外国人社長就任
6月27日10時から大阪市で開かれた武田薬品工業の株主総会で、新社長としてフランス出身のクリストフ・ウェバー氏を取締役に選任する議案が出されました。しかし、同社の創業家の一部と元経営幹部の代表等は代表質問で、外国人を経営トップにする事に反対し、海外企業に買収されるリスクなどについて経営陣に経営責任を迫る場面がありました。この質問に対し、長谷川閑史社長は、人種や国籍にとらわれずにグローバル企業をリードする人材としては最も相応しい人選だと判断した、と答えています。
結局、株主総会では全ての議案について賛成多数によって承認されました。その結果、クリストフ・ウェバー氏は正式に社長に就任し、長谷川閑史氏は会長に就任しました。日本企業の経営トップに外国人が起用されるケースは増加傾向にありますが、創業家が反対するという異例の事態が起きたことから、外国人経営者の経営能力が一層注目される事態になったと言えます。
重要ポストの外国人化は外資買収リスクか
株主総会では、質疑の前に長谷川閑史社長が質問状への回答に30分以上を費やしています。特にクリストフ・ウェバー氏の採用については、武田薬品工業がグローバル競争力を持つために、国籍や人種に捕らわれない人材をキーポジションに採用することが必要で有り、日本人を含めた候補者の中から選んだ事を強調しました。
また、外国人社長を起用することによって外資による買収リスクが高まるのではないかとの質問に対して長谷川閑史社長は、関連性が分からないとして一蹴しています。クリストフ・ウェバー氏は挨拶で、誠実とは公正・正直・不屈であるとする「タケダイズムを踏襲していく」と述べています。
報酬からグローバル化なのかと非難
前述の通り、武田薬品工業は1781年の創業以来初めてとなる外国人社長を選任しました。社長に起用されたクリストフ・ウェバー氏は英製薬大手グラクソ・スミスクライン出身のフランス人です。創業家を含む元経営幹部株主らの反発も有り、株主総会は3時間4分という過去最長となっています。特に外国人をキーポストに就けることは「外資による乗っ取りだ」との反発がありました。
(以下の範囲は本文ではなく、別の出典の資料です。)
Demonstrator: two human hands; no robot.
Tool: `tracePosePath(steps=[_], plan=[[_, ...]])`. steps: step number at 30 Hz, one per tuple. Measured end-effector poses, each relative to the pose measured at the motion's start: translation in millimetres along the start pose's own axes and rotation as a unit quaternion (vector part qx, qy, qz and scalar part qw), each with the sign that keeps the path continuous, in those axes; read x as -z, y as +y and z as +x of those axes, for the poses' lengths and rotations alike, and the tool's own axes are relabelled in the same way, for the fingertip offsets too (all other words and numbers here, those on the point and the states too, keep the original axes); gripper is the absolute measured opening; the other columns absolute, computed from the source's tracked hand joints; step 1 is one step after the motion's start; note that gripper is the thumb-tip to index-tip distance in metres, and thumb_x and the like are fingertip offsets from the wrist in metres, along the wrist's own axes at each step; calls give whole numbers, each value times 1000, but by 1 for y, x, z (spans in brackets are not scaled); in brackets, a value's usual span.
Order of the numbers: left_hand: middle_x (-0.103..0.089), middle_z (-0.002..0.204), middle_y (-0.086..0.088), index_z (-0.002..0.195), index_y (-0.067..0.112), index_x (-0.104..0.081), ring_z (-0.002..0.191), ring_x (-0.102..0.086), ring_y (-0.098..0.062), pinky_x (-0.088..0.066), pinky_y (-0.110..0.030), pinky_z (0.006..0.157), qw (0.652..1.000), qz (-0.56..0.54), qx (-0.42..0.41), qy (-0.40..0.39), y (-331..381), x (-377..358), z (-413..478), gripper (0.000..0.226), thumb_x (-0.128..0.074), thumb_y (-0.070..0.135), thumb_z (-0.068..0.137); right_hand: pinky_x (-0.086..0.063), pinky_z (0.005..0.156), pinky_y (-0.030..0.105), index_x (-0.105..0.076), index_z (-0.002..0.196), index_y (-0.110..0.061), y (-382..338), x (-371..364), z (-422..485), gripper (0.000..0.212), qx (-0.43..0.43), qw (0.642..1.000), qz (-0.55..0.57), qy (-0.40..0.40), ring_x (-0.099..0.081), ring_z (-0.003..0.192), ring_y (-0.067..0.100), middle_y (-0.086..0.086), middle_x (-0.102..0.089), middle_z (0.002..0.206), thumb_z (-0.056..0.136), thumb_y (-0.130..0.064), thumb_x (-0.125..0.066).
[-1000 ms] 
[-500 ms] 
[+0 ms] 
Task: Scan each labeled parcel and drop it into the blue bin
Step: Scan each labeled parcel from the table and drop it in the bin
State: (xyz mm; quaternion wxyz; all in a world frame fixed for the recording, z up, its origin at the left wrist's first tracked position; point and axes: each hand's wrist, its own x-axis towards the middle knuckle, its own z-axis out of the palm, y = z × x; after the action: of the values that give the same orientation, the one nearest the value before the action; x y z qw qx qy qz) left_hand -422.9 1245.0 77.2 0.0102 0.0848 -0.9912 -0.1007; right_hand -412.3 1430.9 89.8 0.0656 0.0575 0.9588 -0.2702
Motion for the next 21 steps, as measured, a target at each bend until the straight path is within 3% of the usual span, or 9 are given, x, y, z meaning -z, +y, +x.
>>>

その様な反発の背景には、外国人経営者の高額な報酬という実態がありそうです。
例えば武田薬品工業欧州子会社の社長を務めたフランク・モリッヒ取締役の報酬は、東京商工リサーチの発表に依れば10億1600万円で、日産自動車社長のカルロス・ゴーン氏の9億9500万円を抜いています。また、同じく東京商工リサーチの発表では米国籍の山田忠孝取締役の報酬が8億3800万円とされています。社長であった長谷川閑史氏の報酬は3億500万円であったことと比べると、外国人をキーポストに採用する事への反発があったことは理解し易くなります。経営戦略より先に、報酬がグローバル化していると皮肉られても仕方が無いかもしれません。